In 1958, Katya (Vera Alentova) is motivated, hard-working and bright, while Liudmila (Irina Muravyova) is manipulative, shallow and scheming, and Antonina (Raisa Ryazanova) is shy and simple. They're all from the countryside, but all looking to get jobs in the city. Over the next few days, Antonina ends up with one Nikolai, and these two are the most traditional; Liudmila ends up with hockey player Sergei. Katya, meanwhile, gets filmed for a TV project on the factory by cinematographer Rudolph, who ends up getting her pregnant. They try to talk things over at a park bench, but he just leaves.
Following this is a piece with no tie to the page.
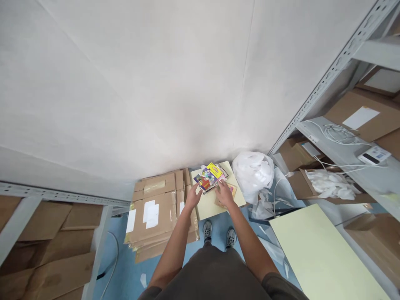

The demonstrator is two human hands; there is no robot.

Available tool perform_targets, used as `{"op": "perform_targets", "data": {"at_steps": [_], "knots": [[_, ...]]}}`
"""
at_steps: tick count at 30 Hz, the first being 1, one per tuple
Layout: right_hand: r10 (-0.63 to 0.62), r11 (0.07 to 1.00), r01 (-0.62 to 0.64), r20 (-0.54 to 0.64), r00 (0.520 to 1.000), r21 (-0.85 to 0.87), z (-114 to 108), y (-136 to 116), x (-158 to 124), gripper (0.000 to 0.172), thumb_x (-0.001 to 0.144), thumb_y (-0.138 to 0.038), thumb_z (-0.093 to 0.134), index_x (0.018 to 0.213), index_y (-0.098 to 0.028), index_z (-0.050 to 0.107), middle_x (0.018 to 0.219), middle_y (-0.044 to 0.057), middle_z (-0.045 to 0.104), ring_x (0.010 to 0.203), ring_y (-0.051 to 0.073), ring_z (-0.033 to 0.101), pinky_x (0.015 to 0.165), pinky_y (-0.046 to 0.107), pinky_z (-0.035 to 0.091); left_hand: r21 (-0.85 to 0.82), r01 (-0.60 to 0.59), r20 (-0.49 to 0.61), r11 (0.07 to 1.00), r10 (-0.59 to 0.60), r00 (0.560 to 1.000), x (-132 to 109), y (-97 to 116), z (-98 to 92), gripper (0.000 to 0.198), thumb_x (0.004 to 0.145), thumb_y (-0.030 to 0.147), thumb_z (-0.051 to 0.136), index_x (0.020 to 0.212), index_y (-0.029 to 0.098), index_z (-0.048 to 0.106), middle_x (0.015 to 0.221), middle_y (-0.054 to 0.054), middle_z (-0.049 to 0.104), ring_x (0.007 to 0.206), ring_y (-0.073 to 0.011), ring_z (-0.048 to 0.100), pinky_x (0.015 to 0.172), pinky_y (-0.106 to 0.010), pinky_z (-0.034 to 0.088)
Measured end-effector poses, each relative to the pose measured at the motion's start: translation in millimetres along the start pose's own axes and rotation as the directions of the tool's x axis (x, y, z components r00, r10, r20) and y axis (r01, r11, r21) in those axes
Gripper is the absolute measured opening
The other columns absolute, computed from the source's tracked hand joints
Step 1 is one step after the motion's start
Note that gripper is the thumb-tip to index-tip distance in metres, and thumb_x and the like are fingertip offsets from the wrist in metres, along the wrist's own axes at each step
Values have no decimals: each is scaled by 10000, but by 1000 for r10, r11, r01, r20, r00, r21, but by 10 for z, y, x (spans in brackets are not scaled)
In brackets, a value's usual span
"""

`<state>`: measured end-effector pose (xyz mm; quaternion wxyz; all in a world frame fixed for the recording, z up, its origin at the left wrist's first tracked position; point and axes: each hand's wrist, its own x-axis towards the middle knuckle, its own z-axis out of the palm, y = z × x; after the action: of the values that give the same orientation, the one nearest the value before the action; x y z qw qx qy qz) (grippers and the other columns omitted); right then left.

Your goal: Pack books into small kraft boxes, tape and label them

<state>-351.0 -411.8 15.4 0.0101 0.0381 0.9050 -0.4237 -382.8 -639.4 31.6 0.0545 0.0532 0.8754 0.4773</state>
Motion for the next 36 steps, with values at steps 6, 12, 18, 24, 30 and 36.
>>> {"op": "perform_targets", "data": {"at_steps": [6, 12, 18, 24, 30, 36], "knots": [[103, 994, -98, 112, 988, -51, 493, 71, 436, 621, 933, -381, 596, 1539, -250, 560, 1591, 98, 541, 1547, 339, 387, 1259, 536, 352, 71, 30, 101, 997, -37, 994, 768, -409, 89, 427, 895, 193, 588, 1318, 183, 644, 1386, -160, 659, 1335, -285, 579, 1175, -458, 408], [177, 976, -144, 207, 962, -164, 1028, 70, 682, 590, 918, -326, 629, 1490, -186, 607, 1619, 138, 505, 1581, 334, 330, 1290, 520, 285, 162, 99, 161, 982, -126, 979, 1188, -798, 116, 484, 811, 209, 686, 1286, 135, 630, 1384, -238, 625, 1411, -361, 501, 1194, -502, 343], [171, 962, -101, 272, 947, -253, 1239, -116, 842, 602, 872, -235, 662, 1468, -312, 625, 1618, 68, 520, 1575, 341, 338, 1279, 579, 265, 127, 346, 114, 930, -360, 926, 1367, -1066, -177, 395, 879, 281, 659, 1227, 94, 652, 1255, -268, 687, 1240, -394, 651, 1065, -480, 460], [219, 974, -200, 216, 951, -109, 988, -100, 763, 584, 909, -356, 633, 1483, -256, 613, 1613, 96, 522, 1555, 320, 387, 1268, 535, 314, 28, 336, 190, 942, -335, 923, 1455, -1051, -428, 276, 803, 270, 750, 1053, 192, 663, 1030, -116, 756, 1022, -291, 724, 966, -444, 532], [404, 842, -379, 19, 915, 384, 650, -32, 476, 773, 825, -637, 704, 1496, -280, 566, 1511, 119, 617, 1389, 340, 590, 1120, 550, 485, -350, 283, 301, 893, -179, 937, 1261, -748, -423, 371, 743, 413, 777, 1021, 202, 650, 938, -48, 728, 922, -240, 722, 823, -385, 594], [442, 568, -268, -13, 897, 778, -22, 72, 69, 761, 707, -568, 793, 1379, -259, 615, 1222, 123, 769, 1081, 336, 761, 885, 509, 623, -489, 331, 445, 807, -96, 891, 866, -173, -3, 570, 738, 459, 786, 1231, 209, 648, 1055, -69, 737, 944, -235, 733, 779, -348, 600]]}}
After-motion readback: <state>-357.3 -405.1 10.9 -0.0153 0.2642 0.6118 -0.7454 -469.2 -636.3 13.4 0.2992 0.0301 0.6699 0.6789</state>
Twenty years later, the movie focuses on Katya's redemption, one might say. She is now the director at the factory (and even gets to drive to work, practically unheard of in the USSR), and her daughter Alexandra is doing quite well. Granted, Katya's successful in her public life, but what about privately? It looks as though her personal life will remain empty until she meets one Gosha (Alexei Batalov), an honest, outspoken, perceptive fellow. She does meet Rudolph again - and this time he's going by his real name Rodion (he called himself Rudolph because western names were popular in the '50's) - but she leaves him at the bench.

This movie makes an interesting use of duality. There are two meetings in the park; Rudolph/Rodion leaves Katya the first time, but she leaves him the second time. Rudolph/Rodion makes two speeches about how TV is the wave of the future and will eliminate theater, movies, and books. There are two trips to the countryside. Katya twice falls asleep crying. Katya is twice filmed for a TV interview by Rudolph/Rodion; she's working at the factory the first time, and she's the director the second time. And finally, there are two scenes where people dance to "Besame mucho". And watch how they use the alarm clock in the middle of the film.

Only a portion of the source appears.